The Assistants(68)
“I guess it’s now or never.” Ginger undid the knot on her fuchsia neck scarf. “Legally, I’m pretty sure they can only hold Emily till tomorrow—then they either have to charge her with something or let her go.”
“See?” Wendi said. “And you thought law school was a total waste of time and money.”
Ginger gave Wendi the finger.
“What are we waiting for then?” I reached for my phone. “Let’s start making calls.”
—
BY TEN P.M., my bedroom looked like ground zero of an eighth-grader’s slumber party. Pizzas had been ordered, a candy run had been made, and we all had our eyes attached to some form of electronic screen.
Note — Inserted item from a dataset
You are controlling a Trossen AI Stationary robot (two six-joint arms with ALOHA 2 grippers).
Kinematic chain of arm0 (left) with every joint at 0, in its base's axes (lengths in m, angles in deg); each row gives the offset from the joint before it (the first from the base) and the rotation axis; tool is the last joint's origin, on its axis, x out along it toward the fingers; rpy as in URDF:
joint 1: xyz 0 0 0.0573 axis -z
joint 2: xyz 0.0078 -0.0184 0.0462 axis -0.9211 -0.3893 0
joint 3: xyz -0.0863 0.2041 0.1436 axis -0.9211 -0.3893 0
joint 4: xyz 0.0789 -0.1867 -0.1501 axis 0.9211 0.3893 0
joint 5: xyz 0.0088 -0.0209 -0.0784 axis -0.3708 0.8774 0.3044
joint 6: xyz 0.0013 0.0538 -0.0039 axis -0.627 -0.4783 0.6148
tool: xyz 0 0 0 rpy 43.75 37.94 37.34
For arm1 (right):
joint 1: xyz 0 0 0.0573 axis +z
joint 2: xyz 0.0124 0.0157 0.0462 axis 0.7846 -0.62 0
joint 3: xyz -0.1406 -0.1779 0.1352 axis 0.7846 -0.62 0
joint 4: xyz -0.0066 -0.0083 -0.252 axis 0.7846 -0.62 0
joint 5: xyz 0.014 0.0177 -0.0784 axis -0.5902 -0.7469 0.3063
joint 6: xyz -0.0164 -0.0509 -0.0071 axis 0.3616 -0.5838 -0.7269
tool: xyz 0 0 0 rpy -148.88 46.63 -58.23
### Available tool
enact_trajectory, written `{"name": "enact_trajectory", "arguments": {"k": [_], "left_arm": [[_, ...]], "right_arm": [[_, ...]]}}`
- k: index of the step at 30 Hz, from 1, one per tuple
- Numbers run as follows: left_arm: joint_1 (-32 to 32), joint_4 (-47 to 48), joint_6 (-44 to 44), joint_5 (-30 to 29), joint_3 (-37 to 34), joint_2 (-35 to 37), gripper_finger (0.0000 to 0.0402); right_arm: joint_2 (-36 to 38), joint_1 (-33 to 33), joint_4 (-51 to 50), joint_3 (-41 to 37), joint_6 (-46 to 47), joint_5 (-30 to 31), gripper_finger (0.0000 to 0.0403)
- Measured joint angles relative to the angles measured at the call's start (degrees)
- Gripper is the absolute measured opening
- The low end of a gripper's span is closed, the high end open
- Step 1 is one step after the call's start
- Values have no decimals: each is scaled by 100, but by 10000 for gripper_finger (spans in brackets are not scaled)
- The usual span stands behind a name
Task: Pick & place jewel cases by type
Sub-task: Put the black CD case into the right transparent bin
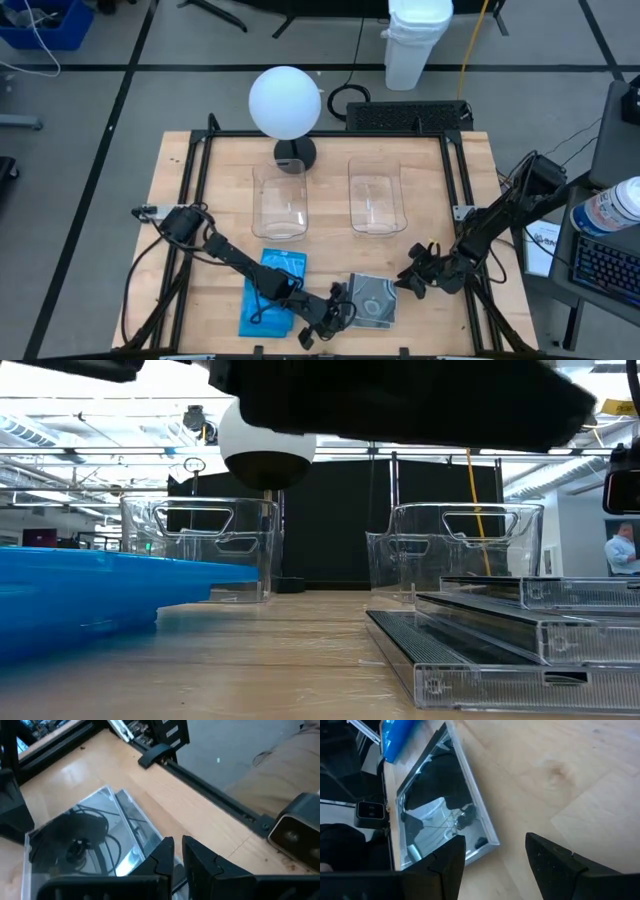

Earlier, I’d bitten the bullet and called Tim, Kevin’s friend from BuzzFeed. Fortunately, he hadn’t yet heard that Kevin had dumped me and was therefore eager to be of assistance. Using me as an anonymous source, he lobbed the first softball-size piece of clickbait into the airwaves—Is Robert Barlow About to Be Ruined for Life?—abruptly followed in kind by the rest of the Internet-beast feeders.
Our “news” story got coverage on sites big and small, indie and corporate: Slate, the Hairpin, the Huffington Post, the Daily Beast Cheat Sheet, New York magazine’s Daily Intelligencer, even the YouTube channel of that girl who got famous for putting on makeup.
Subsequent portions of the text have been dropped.